Where There’s Ozone, There’s Life?
The presence of ozone in the atmosphere of a terrestrial extrasolar planet does not imply that life exists on its surface. “You would need other spectral signatures in addition to ozone to conclude that there was life on the planet, and these signatures cannot necessarily be seen in ultraviolet light,” Youngblood said.
When oxygen in the Earth’s atmosphere is exposed to high amounts of ultraviolet radiation, ozone is created naturally. Ozone produces a protective blanket over the Earth, shielding it from the sun’s harmful ultraviolet rays.
“Photosynthesis might be the most productive metabolism that can evolve on any planet because it is fueled by energy from starlight and uses cosmically abundant elements like water and carbon dioxide,” said Giada Arney of NASA’s Goddard Space Flight Center in Greenbelt, Maryland, a co-author of the science paper. “These necessary ingredients should be common on habitable planets.”
Seasonal variations in the ozone signature, like the growth seasons of plants on Earth, could reflect the seasonal biological generation of oxygen.
When nitrogen and oxygen are exposed to sunlight, ozone can be generated without the existence of life. Astronomers must hunt for combinations of biosignatures to boost confidence that a specific biosignature is genuinely created by life.
Because each of the various biosignatures is more easily detected at wavelengths specific to those signatures, a multi-wave-length campaign is required.
“Astronomers will also have to take the developmental stage of the planet into account when looking at younger stars with young planets. If you wanted to detect oxygen or ozone from a planet similar to the early Earth, when there was less oxygen in our atmosphere, the spectral features in optical and infrared light aren’t strong enough,” Arney explained.
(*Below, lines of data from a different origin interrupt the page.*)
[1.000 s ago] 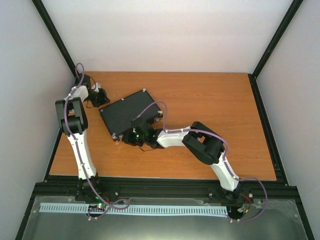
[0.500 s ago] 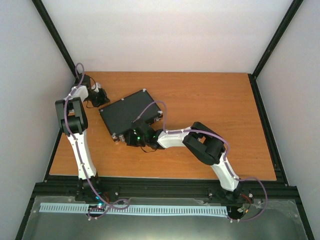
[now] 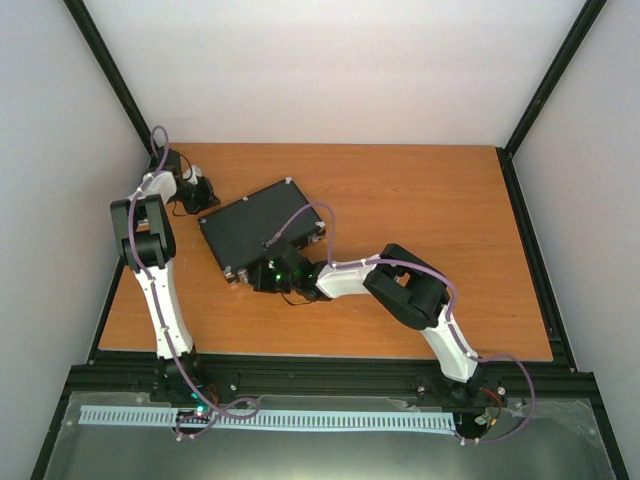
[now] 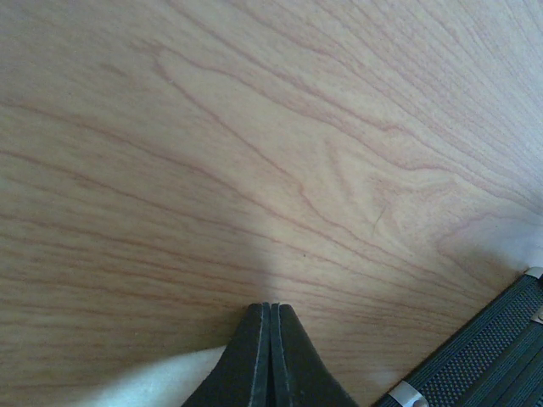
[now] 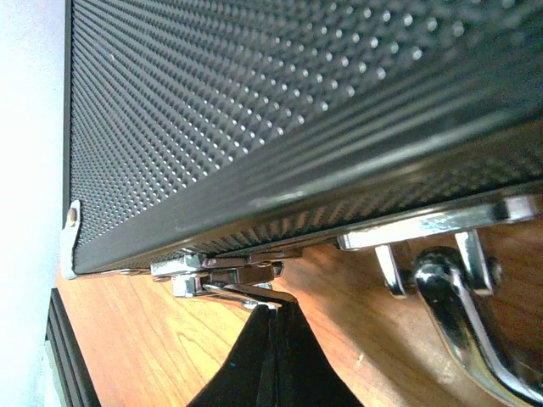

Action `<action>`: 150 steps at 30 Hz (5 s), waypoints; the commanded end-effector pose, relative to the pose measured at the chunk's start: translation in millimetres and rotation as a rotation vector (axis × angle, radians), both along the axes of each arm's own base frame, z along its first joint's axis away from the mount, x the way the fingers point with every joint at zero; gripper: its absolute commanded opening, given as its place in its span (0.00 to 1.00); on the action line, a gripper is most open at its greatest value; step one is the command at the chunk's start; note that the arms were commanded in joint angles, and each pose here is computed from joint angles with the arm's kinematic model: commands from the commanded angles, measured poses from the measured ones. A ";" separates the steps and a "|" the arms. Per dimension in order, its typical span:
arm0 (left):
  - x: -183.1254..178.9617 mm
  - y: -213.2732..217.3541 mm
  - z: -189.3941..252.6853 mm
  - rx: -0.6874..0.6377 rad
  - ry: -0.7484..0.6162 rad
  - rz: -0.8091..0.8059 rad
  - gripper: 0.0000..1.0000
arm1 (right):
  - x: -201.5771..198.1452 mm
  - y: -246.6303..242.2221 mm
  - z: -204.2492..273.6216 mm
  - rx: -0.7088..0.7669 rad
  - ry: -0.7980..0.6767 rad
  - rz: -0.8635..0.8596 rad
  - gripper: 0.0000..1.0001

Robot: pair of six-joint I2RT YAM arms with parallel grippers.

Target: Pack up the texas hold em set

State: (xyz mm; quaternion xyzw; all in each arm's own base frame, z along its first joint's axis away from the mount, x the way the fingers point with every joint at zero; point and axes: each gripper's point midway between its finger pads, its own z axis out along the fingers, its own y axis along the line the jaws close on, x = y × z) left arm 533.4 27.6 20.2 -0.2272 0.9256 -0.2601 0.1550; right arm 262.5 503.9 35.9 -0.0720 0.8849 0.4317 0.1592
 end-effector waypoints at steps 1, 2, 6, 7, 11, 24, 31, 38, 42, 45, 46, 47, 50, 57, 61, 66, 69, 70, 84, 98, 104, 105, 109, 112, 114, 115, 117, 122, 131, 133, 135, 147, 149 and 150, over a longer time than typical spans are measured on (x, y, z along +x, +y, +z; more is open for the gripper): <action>-31.4 -2.9 -37.7 0.002 0.152 -0.001 0.01 | -7.8 -13.6 -35.5 -0.088 0.074 0.008 0.03; -31.9 -2.8 -38.6 0.001 0.155 0.000 0.01 | -7.5 -12.5 -38.0 -0.095 0.080 0.009 0.03; -34.5 -5.8 -40.3 -0.013 0.160 0.000 0.01 | -5.4 -10.8 -49.5 -0.132 0.105 0.001 0.03; -34.8 -7.5 -40.5 -0.019 0.159 -0.002 0.01 | -5.0 -12.5 -53.3 -0.147 0.112 -0.007 0.03; -39.2 -12.3 -41.6 -0.026 0.164 -0.003 0.01 | -2.0 -20.4 -68.9 -0.213 0.132 -0.046 0.03; -80.7 -43.5 -46.2 -0.120 0.220 -0.002 0.01 | 7.6 -31.5 -101.1 -0.321 0.177 -0.144 0.03; -103.2 -72.5 -50.5 -0.259 0.261 0.003 0.01 | 10.7 -28.2 -106.1 -0.291 0.210 -0.175 0.03; -118.3 -86.8 -52.7 -0.311 0.285 0.004 0.01 | 17.4 -22.6 -107.3 -0.035 0.348 -0.317 0.03; -121.1 -88.9 -48.7 -0.322 0.286 0.002 0.01 | 16.8 -16.6 -102.0 0.073 0.427 -0.350 0.03; -120.1 -86.7 -46.6 -0.303 0.284 -0.001 0.01 | 14.1 -21.9 -96.9 -0.005 0.421 -0.343 0.03; -119.4 -85.9 -45.7 -0.299 0.283 -0.001 0.01 | 13.5 -23.9 -87.7 -0.032 0.406 -0.332 0.03; -118.1 -85.0 -44.9 -0.295 0.283 0.001 0.01 | 12.4 -27.3 -81.8 -0.061 0.395 -0.320 0.03; -112.7 -82.7 -41.4 -0.284 0.276 0.009 0.01 | 4.9 -33.1 -60.4 -0.117 0.355 -0.248 0.03; -81.6 -66.1 -21.0 -0.231 0.235 0.030 0.01 | 12.8 -58.9 24.1 -0.257 0.043 -0.090 0.03; -58.5 -56.3 -7.8 -0.231 0.207 0.062 0.01 | 39.9 -103.6 62.5 -0.301 -0.085 -0.141 0.03; -38.1 -49.9 8.3 -0.215 0.177 0.067 0.01 | 83.3 -175.9 77.8 -0.359 -0.116 -0.258 0.03; -33.8 -48.2 13.4 -0.204 0.171 0.057 0.01 | 105.3 -203.4 71.0 -0.395 -0.100 -0.277 0.03; -33.2 -47.4 14.7 -0.198 0.171 0.052 0.01 | 111.0 -208.3 68.2 -0.401 -0.095 -0.275 0.03; -21.6 -40.0 23.8 -0.137 0.156 0.015 0.01 | 132.7 -217.6 14.1 -0.404 0.014 -0.215 0.03; -12.9 -39.9 26.2 -0.116 0.142 -0.010 0.01 | 128.3 -219.8 87.3 -0.327 -0.089 -0.226 0.03; -12.8 -41.1 20.4 -0.125 0.151 -0.011 0.01 | 141.9 -198.8 88.4 -0.276 -0.076 -0.189 0.03; -12.0 -40.9 21.2 -0.125 0.148 -0.011 0.01 | 143.4 -195.9 82.8 -0.275 -0.061 -0.183 0.03; -9.1 -40.1 24.1 -0.125 0.142 -0.016 0.01 | 142.1 -191.5 62.5 -0.273 0.001 -0.180 0.03; -7.2 -41.1 26.0 -0.131 0.138 -0.016 0.01 | 135.9 -197.4 56.1 -0.278 0.033 -0.210 0.03; -5.1 -41.5 27.6 -0.137 0.133 -0.013 0.01 | 130.5 -204.5 51.6 -0.294 0.052 -0.236 0.03; -4.3 -42.1 28.3 -0.140 0.131 -0.012 0.01 | 127.9 -207.6 49.0 -0.300 0.058 -0.245 0.03; -3.0 -42.4 28.1 -0.142 0.129 -0.013 0.01 | 121.7 -211.2 38.8 -0.310 0.079 -0.246 0.03; -1.1 -45.3 25.6 -0.146 0.129 -0.015 0.01 | 119.5 -206.8 10.0 -0.317 0.118 -0.223 0.03; 8.3 -60.7 21.0 -0.154 0.130 -0.030 0.01 | 127.3 -202.7 -34.1 -0.346 0.153 -0.221 0.03; 11.8 -67.7 20.9 -0.160 0.126 -0.037 0.01 | 126.5 -203.1 -36.5 -0.342 0.157 -0.226 0.03; 13.5 -74.1 18.6 -0.167 0.130 -0.045 0.01 | 123.3 -204.6 -35.2 -0.339 0.160 -0.228 0.03; 18.7 -96.6 7.8 -0.199 0.133 -0.064 0.01 | 98.4 -191.6 -7.7 -0.156 0.102 -0.134 0.03; 16.2 -100.2 4.6 -0.199 0.142 -0.073 0.01 | 102.1 -188.9 -8.8 -0.139 0.085 -0.132 0.03; 14.7 -101.8 3.2 -0.197 0.146 -0.076 0.01 | 104.9 -188.1 -8.9 -0.133 0.074 -0.137 0.03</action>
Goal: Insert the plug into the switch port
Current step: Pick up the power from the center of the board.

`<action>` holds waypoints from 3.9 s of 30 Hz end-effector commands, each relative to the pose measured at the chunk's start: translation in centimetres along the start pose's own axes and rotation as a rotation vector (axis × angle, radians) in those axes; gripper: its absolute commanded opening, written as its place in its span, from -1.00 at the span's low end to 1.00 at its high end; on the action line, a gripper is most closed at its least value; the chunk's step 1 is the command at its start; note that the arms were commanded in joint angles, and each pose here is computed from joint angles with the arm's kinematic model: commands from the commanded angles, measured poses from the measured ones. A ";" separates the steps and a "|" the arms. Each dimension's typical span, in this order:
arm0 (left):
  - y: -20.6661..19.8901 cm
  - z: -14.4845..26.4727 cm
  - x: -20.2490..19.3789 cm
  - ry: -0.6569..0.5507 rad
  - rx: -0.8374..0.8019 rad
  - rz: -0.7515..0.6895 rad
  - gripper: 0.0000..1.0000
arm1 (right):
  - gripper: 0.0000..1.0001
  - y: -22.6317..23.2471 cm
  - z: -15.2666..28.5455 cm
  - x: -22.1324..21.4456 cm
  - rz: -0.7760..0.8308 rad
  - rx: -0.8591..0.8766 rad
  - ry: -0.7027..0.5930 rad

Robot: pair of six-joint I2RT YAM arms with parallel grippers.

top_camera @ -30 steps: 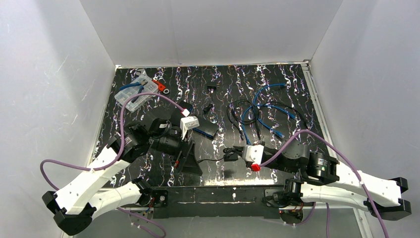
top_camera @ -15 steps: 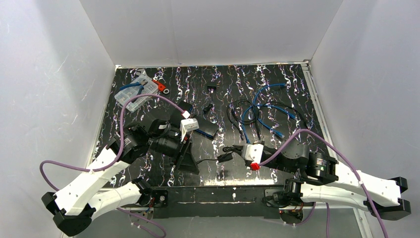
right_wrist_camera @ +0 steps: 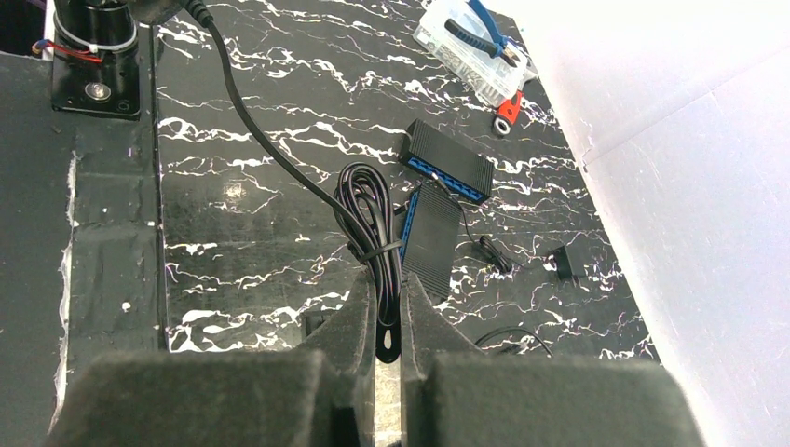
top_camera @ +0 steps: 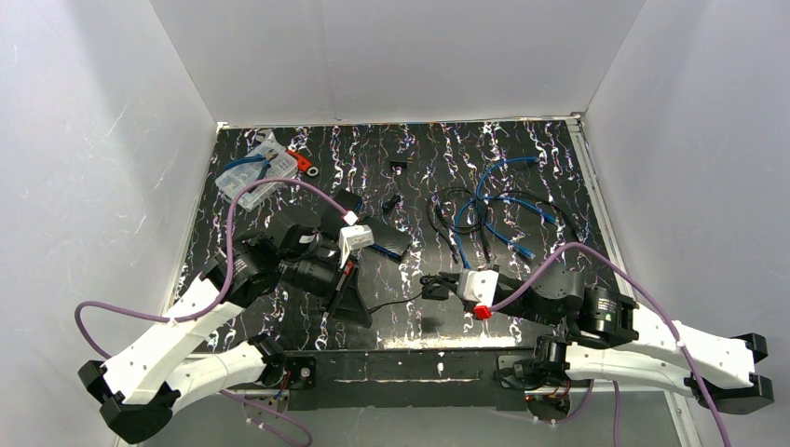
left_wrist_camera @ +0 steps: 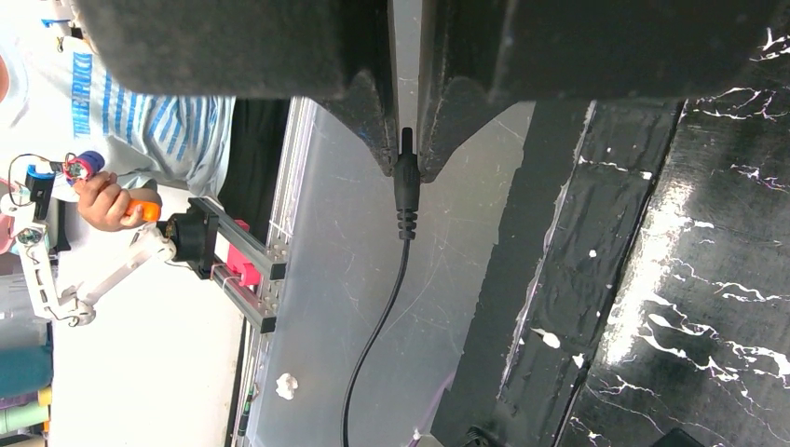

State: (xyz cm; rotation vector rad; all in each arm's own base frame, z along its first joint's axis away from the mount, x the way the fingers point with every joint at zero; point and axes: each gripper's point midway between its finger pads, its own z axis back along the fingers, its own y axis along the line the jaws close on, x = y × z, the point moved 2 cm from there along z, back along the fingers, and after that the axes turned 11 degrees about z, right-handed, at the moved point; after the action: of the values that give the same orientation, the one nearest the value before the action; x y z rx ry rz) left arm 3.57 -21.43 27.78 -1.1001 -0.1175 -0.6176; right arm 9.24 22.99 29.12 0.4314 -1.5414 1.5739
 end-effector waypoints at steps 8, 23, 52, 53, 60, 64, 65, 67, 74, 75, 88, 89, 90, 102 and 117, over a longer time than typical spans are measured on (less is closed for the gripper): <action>0.0 -0.8 0.0 0.037 -0.045 0.041 -1.00 | -0.90 2.0 -0.8 0.0 -0.047 0.078 -0.032; 1.5 -2.2 -1.0 0.110 -0.055 0.132 -1.00 | -0.51 5.9 -1.8 -2.1 -0.103 0.229 0.020; 3.4 -3.5 -1.6 0.177 -0.037 0.213 -1.00 | 0.04 4.8 -4.6 4.3 0.026 0.399 -0.143; 3.5 -3.6 -1.6 0.178 -0.035 0.215 -1.00 | 0.04 4.9 -4.9 4.4 0.029 0.406 -0.147; 3.7 -3.8 -1.6 0.183 -0.027 0.240 -1.00 | 0.01 5.4 -6.1 4.8 0.029 0.434 -0.155; 3.7 -3.8 -1.6 0.184 -0.024 0.252 -1.00 | -0.05 5.6 -6.5 5.0 0.031 0.439 -0.160; 3.8 -3.8 -1.6 0.185 -0.024 0.257 -1.00 | -0.07 5.7 -6.6 5.0 0.033 0.441 -0.162; 3.7 -3.9 -1.5 0.186 -0.024 0.259 -1.00 | -0.09 5.8 -6.9 5.0 0.033 0.444 -0.162; 3.7 -3.9 -1.5 0.182 -0.031 0.260 -1.00 | -0.17 6.7 -7.9 4.9 0.036 0.469 -0.147; 3.7 -3.9 -1.5 0.182 -0.031 0.260 -1.00 | -0.18 6.8 -8.0 4.8 0.037 0.471 -0.145; 3.7 -3.9 -1.6 0.187 -0.035 0.262 -1.00 | -0.39 7.4 -8.5 4.7 0.047 0.473 -0.142; 3.7 -3.9 -1.6 0.188 -0.036 0.263 -1.00 | -0.39 7.4 -8.6 4.7 0.047 0.474 -0.140; 3.6 -3.9 -1.6 0.187 -0.037 0.260 -1.00 | -0.39 7.4 -8.6 4.7 0.048 0.476 -0.139; 3.5 -3.8 -1.8 0.187 -0.046 0.257 -1.00 | -0.72 7.4 -9.0 4.6 0.048 0.467 -0.137; 4.5 -2.9 -0.2 0.032 0.100 0.156 0.37 | -0.97 7.1 -8.1 1.2 -0.042 0.349 0.004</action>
State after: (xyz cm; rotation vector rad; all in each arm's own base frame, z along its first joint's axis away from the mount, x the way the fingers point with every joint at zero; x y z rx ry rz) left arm 4.19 -22.76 22.00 -1.0226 0.1006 -0.4763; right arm 4.84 32.63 23.46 0.6800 -1.1897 1.9311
“We think Earth had low concentrations of ozone before the mid-Proterozoic geological period (between roughly 2.0 billion to 0.7 billion years ago) when photosynthesis contributed to the buildup of oxygen and ozone in the atmosphere to the levels we see today. But because the ultraviolet-light signature of ozone features is very strong, you would have a hope of detecting small amounts of ozone. The ultraviolet may therefore be the best wavelength for detecting photosynthetic life on low-oxygen exoplanets.”
In 2001 and 2010, the Hubble Space Telescope received two Space Achievement Awards from the Space Foundation for its outreach efforts. On the courthouse yard in Marshfield, Missouri, the hometown of namesake Edwin P. Hubble, is a replica of the Hubble Space Telescope.